What to produce – Write out each line below precisely, passing over the pictures.
━━━━━━━━━━━━━━━━━━━━
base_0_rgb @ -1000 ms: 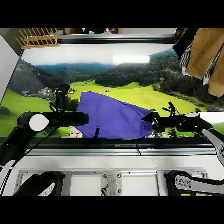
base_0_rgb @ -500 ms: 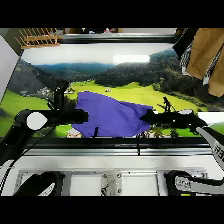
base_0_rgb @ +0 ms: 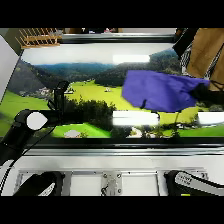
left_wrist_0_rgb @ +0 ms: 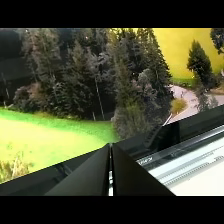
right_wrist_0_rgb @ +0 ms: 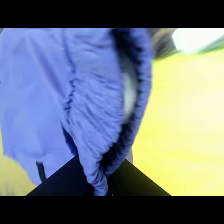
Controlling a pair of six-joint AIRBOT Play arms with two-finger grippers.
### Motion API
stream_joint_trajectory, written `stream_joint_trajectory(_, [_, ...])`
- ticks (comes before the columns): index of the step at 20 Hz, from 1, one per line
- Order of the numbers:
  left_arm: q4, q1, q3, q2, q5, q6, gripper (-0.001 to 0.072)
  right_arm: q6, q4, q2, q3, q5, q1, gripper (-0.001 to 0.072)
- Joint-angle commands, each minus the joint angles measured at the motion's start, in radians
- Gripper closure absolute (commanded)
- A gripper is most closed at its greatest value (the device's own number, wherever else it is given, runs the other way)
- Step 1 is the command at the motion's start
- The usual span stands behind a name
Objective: Fold the clothes and pants, and hang the long-sleeved shirts on hangers.
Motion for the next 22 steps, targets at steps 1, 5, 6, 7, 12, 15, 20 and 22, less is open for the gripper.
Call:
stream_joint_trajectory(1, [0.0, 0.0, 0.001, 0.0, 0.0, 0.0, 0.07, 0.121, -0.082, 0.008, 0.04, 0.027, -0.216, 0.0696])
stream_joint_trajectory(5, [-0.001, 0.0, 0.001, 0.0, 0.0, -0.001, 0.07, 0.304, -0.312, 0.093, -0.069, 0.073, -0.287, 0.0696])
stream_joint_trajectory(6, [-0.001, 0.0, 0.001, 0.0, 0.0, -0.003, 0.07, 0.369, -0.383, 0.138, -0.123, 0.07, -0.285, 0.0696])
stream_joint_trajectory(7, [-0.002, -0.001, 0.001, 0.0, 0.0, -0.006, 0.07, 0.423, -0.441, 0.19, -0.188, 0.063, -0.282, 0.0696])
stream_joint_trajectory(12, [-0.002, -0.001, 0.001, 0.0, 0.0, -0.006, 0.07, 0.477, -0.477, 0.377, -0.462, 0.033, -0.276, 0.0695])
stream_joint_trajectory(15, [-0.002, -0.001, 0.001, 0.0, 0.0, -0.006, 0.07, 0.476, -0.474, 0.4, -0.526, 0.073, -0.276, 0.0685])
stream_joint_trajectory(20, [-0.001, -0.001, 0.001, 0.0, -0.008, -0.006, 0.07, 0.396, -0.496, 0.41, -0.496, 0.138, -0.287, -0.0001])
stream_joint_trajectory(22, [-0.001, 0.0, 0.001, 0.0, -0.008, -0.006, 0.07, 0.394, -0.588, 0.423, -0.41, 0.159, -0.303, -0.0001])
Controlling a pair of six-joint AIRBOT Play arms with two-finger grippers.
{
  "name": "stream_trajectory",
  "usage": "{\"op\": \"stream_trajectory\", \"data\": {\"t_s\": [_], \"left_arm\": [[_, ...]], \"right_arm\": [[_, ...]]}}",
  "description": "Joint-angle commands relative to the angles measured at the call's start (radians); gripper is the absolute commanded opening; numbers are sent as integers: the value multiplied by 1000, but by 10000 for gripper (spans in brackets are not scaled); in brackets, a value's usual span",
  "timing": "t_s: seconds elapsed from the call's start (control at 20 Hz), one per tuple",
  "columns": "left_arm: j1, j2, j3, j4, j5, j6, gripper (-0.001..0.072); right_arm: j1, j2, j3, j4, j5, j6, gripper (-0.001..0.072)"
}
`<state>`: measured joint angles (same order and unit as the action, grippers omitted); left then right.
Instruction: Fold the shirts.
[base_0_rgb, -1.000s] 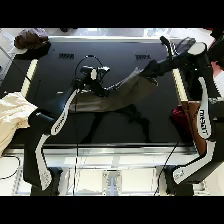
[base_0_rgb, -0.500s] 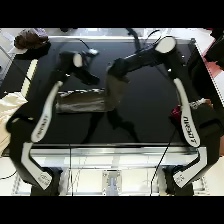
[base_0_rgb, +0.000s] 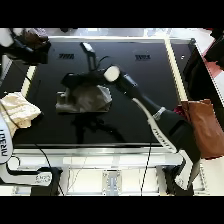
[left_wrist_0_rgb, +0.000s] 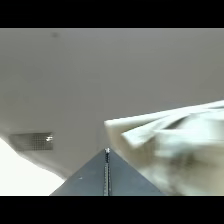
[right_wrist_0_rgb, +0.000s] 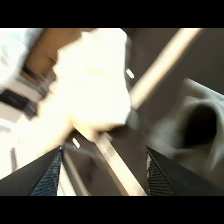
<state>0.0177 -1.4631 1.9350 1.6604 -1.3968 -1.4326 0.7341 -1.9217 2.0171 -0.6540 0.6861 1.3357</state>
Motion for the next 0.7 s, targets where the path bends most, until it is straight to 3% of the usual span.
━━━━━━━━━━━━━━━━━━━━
Result –
base_0_rgb @ -1000 ms: 
base_0_rgb @ -500 ms: 
base_0_rgb @ +0 ms: 
left_wrist_0_rgb @ +0 ms: 
right_wrist_0_rgb @ +0 ms: 
Controlling a pair of six-joint AIRBOT Play arms with two-finger grippers.
### Motion API
stream_joint_trajectory, written `stream_joint_trajectory(_, [_, ...])`
- ticks (comes before the columns): index of the step at 20 Hz, from 1, one per line
- Order of the numbers:
  left_arm: q4, q1, q3, q2, q5, q6, gripper (-0.001 to 0.072)
  right_arm: q6, q4, q2, q3, q5, q1, gripper (-0.001 to 0.072)
- Joint-angle commands, each minus the joint angles measured at the motion's start, in radians
- Gripper closure absolute (commanded)
- A gripper is most closed at its greatest value (the device's own number, wherever else it is given, runs the other way)
- Step 1 is the command at the motion's start
- The usual span stands behind a name
Objective: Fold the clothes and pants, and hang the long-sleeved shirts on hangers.
Motion for the next 22 steps, targets at steps 1, 5, 6, 7, 12, 15, 20 and 22, less is open for the gripper.
Call:
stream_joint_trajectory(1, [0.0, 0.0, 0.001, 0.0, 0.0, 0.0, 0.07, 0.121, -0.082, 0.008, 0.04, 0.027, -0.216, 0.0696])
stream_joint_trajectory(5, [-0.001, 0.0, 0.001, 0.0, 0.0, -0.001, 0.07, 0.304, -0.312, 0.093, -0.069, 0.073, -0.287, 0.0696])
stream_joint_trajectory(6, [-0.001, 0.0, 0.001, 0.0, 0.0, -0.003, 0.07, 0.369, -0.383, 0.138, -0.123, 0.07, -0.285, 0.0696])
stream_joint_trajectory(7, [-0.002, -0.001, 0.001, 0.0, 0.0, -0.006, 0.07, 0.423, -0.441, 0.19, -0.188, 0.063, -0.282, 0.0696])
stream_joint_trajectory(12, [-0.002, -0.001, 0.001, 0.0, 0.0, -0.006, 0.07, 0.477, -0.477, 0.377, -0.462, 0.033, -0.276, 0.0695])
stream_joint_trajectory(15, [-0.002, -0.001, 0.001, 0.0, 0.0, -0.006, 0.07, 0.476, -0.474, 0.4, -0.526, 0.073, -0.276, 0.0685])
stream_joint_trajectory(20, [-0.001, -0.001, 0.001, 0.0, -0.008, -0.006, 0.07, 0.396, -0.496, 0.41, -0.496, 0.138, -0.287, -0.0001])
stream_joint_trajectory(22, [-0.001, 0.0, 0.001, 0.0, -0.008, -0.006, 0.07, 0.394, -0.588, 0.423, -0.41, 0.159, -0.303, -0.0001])
Controlling a pair of six-joint AIRBOT Play arms with two-finger grippers.
{
  "name": "stream_trajectory",
  "usage": "{\"op\": \"stream_trajectory\", \"data\": {\"t_s\": [_], \"left_arm\": [[_, ...]], \"right_arm\": [[_, ...]]}}",
  "description": "Joint-angle commands relative to the angles measured at the call's start (radians); gripper is the absolute commanded opening; numbers are sent as integers: the value multiplied by 1000, but by 10000 for gripper (spans in brackets are not scaled); in brackets, a value's usual span",
  "timing": "t_s: seconds elapsed from the call's start (control at 20 Hz), one per tuple",
  "columns": "left_arm: j1, j2, j3, j4, j5, j6, gripper (-0.001..0.072); right_arm: j1, j2, j3, j4, j5, j6, gripper (-0.001..0.072)"
}
`<state>`: measured joint angles (same order and unit as the action, grippers omitted); left then right.
Instruction: Fold the shirts.
[base_0_rgb, -1.000s] 
[base_0_rgb, -0.500s] 
[base_0_rgb, +0.000s] 
[left_wrist_0_rgb, +0.000s] 
[right_wrist_0_rgb, +0.000s] 
<state>0.0177 -1.4631 1.9350 1.6604 -1.3968 -1.4326 0.7341 -1.9217 2.0171 -0.6540 0.6861 1.3357</state>
Motion for the next 0.7 s, targets where the path bends most, until it is straight to 3% of the usual span.

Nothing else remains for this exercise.